Vertical Scaling (Scale Up)

Adding more powerful CPUs, more RAM, or larger disks to a single server.

Pros:

  • Simple to implement
  • Easy to maintain data consistency
  • No network calls, so lower latency

Cons:

  • Hardware has physical limits
  • Creates a single point of failure
  • Cost grows exponentially

Horizontal Scaling (Scale Out)

Adding more servers to distribute the load.

Pros:

  • Theoretically unlimited scaling
  • Achieves fault tolerance
  • Cost-effective

Cons:

  • Increases distributed system complexity
  • Harder to maintain data consistency
  • Requires load balancing

Stateless Design

The key to horizontal scaling is stateless design. When servers hold no state, any server can handle any request.

Stateful server:
  User A -> Server 1 (session stored)
  User A -> Server 2 (no session -> error!)

Stateless server:
  User A -> Server 1 (looks up session in external store)
  User A -> Server 2 (looks up session in external store -> works)

State such as sessions and caches is stored in external systems like Redis or Memcached.


Load Balancing

A load balancer distributes incoming traffic across multiple servers.

L4 vs L7 Load Balancing

L4 (Transport Layer):

  • Operates at the TCP/UDP level
  • Routes based on IP and port information only
  • Fast and efficient
  • Example: AWS NLB

L7 (Application Layer):

  • Operates at the HTTP/HTTPS level
  • Can route based on URL paths, headers, cookies, etc.
  • More granular control
  • Example: AWS ALB, Nginx

Load Balancing Algorithms

Round Robin: Distributes requests sequentially to each server. Simple but does not account for differences in server capacity.

Weighted Round Robin: Assigns weights to servers, sending more requests to higher-capacity machines.

IP Hash: Hashes the client IP to always route to the same server. Useful when session persistence is needed, but requires redistribution when servers are added or removed.

Least Connections: Sends requests to the server with the fewest active connections.
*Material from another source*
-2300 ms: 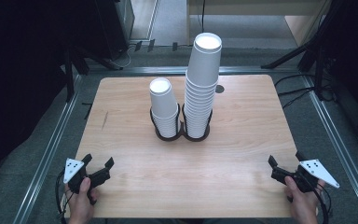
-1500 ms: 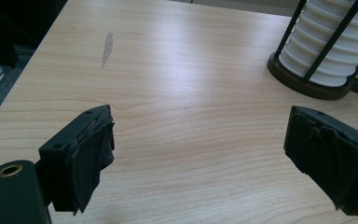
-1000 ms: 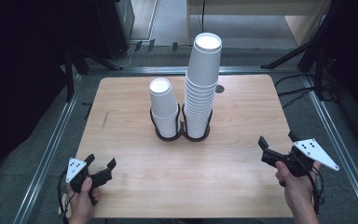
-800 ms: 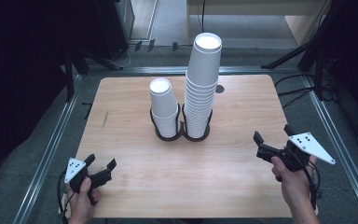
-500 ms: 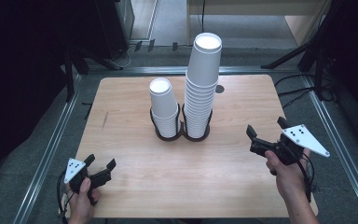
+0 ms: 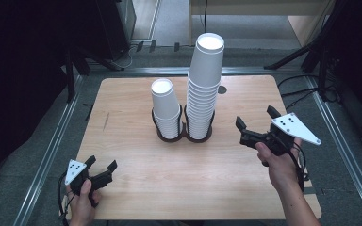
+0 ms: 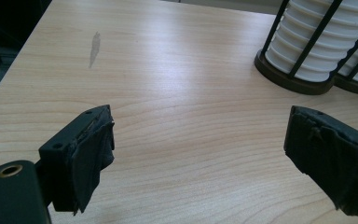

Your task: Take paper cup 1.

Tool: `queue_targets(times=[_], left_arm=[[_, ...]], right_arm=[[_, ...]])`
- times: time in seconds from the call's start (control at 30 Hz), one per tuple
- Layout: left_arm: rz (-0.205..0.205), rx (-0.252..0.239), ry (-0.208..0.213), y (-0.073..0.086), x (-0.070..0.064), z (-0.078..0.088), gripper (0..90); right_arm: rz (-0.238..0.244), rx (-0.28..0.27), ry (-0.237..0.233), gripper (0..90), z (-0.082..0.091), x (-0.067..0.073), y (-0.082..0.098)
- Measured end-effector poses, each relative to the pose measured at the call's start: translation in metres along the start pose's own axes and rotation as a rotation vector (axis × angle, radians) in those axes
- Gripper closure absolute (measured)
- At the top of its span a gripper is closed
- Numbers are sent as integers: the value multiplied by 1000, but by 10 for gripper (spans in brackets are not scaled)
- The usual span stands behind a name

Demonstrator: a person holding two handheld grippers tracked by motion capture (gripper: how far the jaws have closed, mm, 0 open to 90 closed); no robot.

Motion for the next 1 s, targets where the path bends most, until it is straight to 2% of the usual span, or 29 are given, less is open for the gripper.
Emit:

Effective when request processing times vary.

Round Robin example:

  Request 1 -> Server A
  Request 2 -> Server B
  Request 3 -> Server C
  Request 4 -> Server A  (cycles back)
  Request 5 -> Server B  (cycles back)

Health Checks

The load balancer periodically checks server health. Servers that fail to respond or return errors are removed from the rotation.

Load Balancer:
  /health -> Server A: 200 OK (healthy)
  /health -> Server B: 503 Error (unhealthy -> removed)
  /health -> Server C: 200 OK (healthy)

  Traffic goes to Server A and C only

Caching Strategies

Caching stores frequently accessed data in a fast storage layer to reduce response times.
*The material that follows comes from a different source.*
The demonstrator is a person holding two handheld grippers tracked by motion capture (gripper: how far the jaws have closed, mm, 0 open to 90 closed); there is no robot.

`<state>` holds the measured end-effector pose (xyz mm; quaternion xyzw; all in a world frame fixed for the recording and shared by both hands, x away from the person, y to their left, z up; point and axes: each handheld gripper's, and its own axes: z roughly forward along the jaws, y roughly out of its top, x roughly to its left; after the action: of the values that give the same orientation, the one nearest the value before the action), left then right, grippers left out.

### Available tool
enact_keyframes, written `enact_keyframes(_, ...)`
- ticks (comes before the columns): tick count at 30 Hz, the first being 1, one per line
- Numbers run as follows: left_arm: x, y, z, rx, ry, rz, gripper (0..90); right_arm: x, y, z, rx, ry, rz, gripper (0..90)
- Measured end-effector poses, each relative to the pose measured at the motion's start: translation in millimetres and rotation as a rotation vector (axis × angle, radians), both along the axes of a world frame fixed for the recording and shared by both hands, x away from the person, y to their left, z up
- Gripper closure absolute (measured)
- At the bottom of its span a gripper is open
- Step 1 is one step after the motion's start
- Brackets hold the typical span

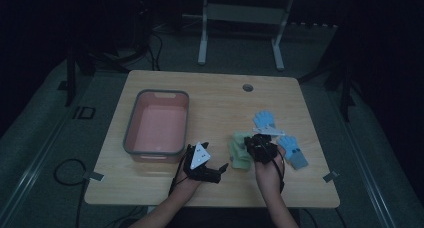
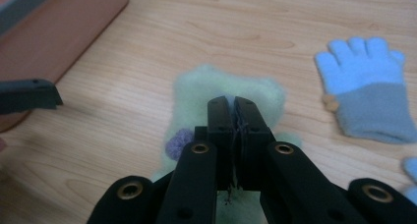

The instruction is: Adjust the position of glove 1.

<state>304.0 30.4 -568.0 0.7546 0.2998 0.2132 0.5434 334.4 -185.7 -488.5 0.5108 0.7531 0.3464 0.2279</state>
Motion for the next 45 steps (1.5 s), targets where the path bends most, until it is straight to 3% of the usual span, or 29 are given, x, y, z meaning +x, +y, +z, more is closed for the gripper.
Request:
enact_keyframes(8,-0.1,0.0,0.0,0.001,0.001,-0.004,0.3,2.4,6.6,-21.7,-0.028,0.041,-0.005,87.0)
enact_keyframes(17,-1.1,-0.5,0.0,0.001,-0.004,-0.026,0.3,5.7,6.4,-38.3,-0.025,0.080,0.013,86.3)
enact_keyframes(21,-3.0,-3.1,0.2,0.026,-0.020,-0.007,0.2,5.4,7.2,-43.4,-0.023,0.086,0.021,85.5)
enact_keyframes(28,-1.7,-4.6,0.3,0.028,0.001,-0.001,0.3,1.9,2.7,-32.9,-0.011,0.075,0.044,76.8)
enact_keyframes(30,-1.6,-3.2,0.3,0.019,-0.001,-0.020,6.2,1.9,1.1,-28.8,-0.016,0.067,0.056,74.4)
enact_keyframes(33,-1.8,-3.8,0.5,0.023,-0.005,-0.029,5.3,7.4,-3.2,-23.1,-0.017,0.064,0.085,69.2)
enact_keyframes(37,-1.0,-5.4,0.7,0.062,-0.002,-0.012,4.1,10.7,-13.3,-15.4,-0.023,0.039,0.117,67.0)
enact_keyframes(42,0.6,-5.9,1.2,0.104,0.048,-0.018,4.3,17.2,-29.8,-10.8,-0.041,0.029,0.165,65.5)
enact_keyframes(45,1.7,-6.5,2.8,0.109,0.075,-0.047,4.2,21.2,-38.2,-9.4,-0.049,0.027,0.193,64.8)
Cache Aside (Lazy Loading)

The most widely used pattern.

  1. The application checks the cache first
  2. On a cache hit, it returns the cached data
  3. On a cache miss, it queries the database, stores the result in the cache, and returns it
Read flow:
  Client -> Check cache
    Hit -> Return from cache
    Miss -> Query DB -> Store in cache -> Return

Pros: Only caches data that is actually requested. Falls back to the database if the cache fails. Cons: First request always incurs a cache miss. Stale data is possible.

Write Through

Writes data to both the cache and the database simultaneously.

Write flow:
  Client -> Update cache -> Update DB -> Response

Pros: Cache and database stay consistent. Cons: Increased write latency. Caches data that may never be read.

Write Behind (Write Back)

Writes to the cache first and asynchronously persists to the database later.

Write flow:
  Client -> Update cache -> Response (immediate)
  Background: Cache -> DB sync (delayed)

Pros: Very fast writes. Reduces database load. Cons: Risk of data loss if the cache fails.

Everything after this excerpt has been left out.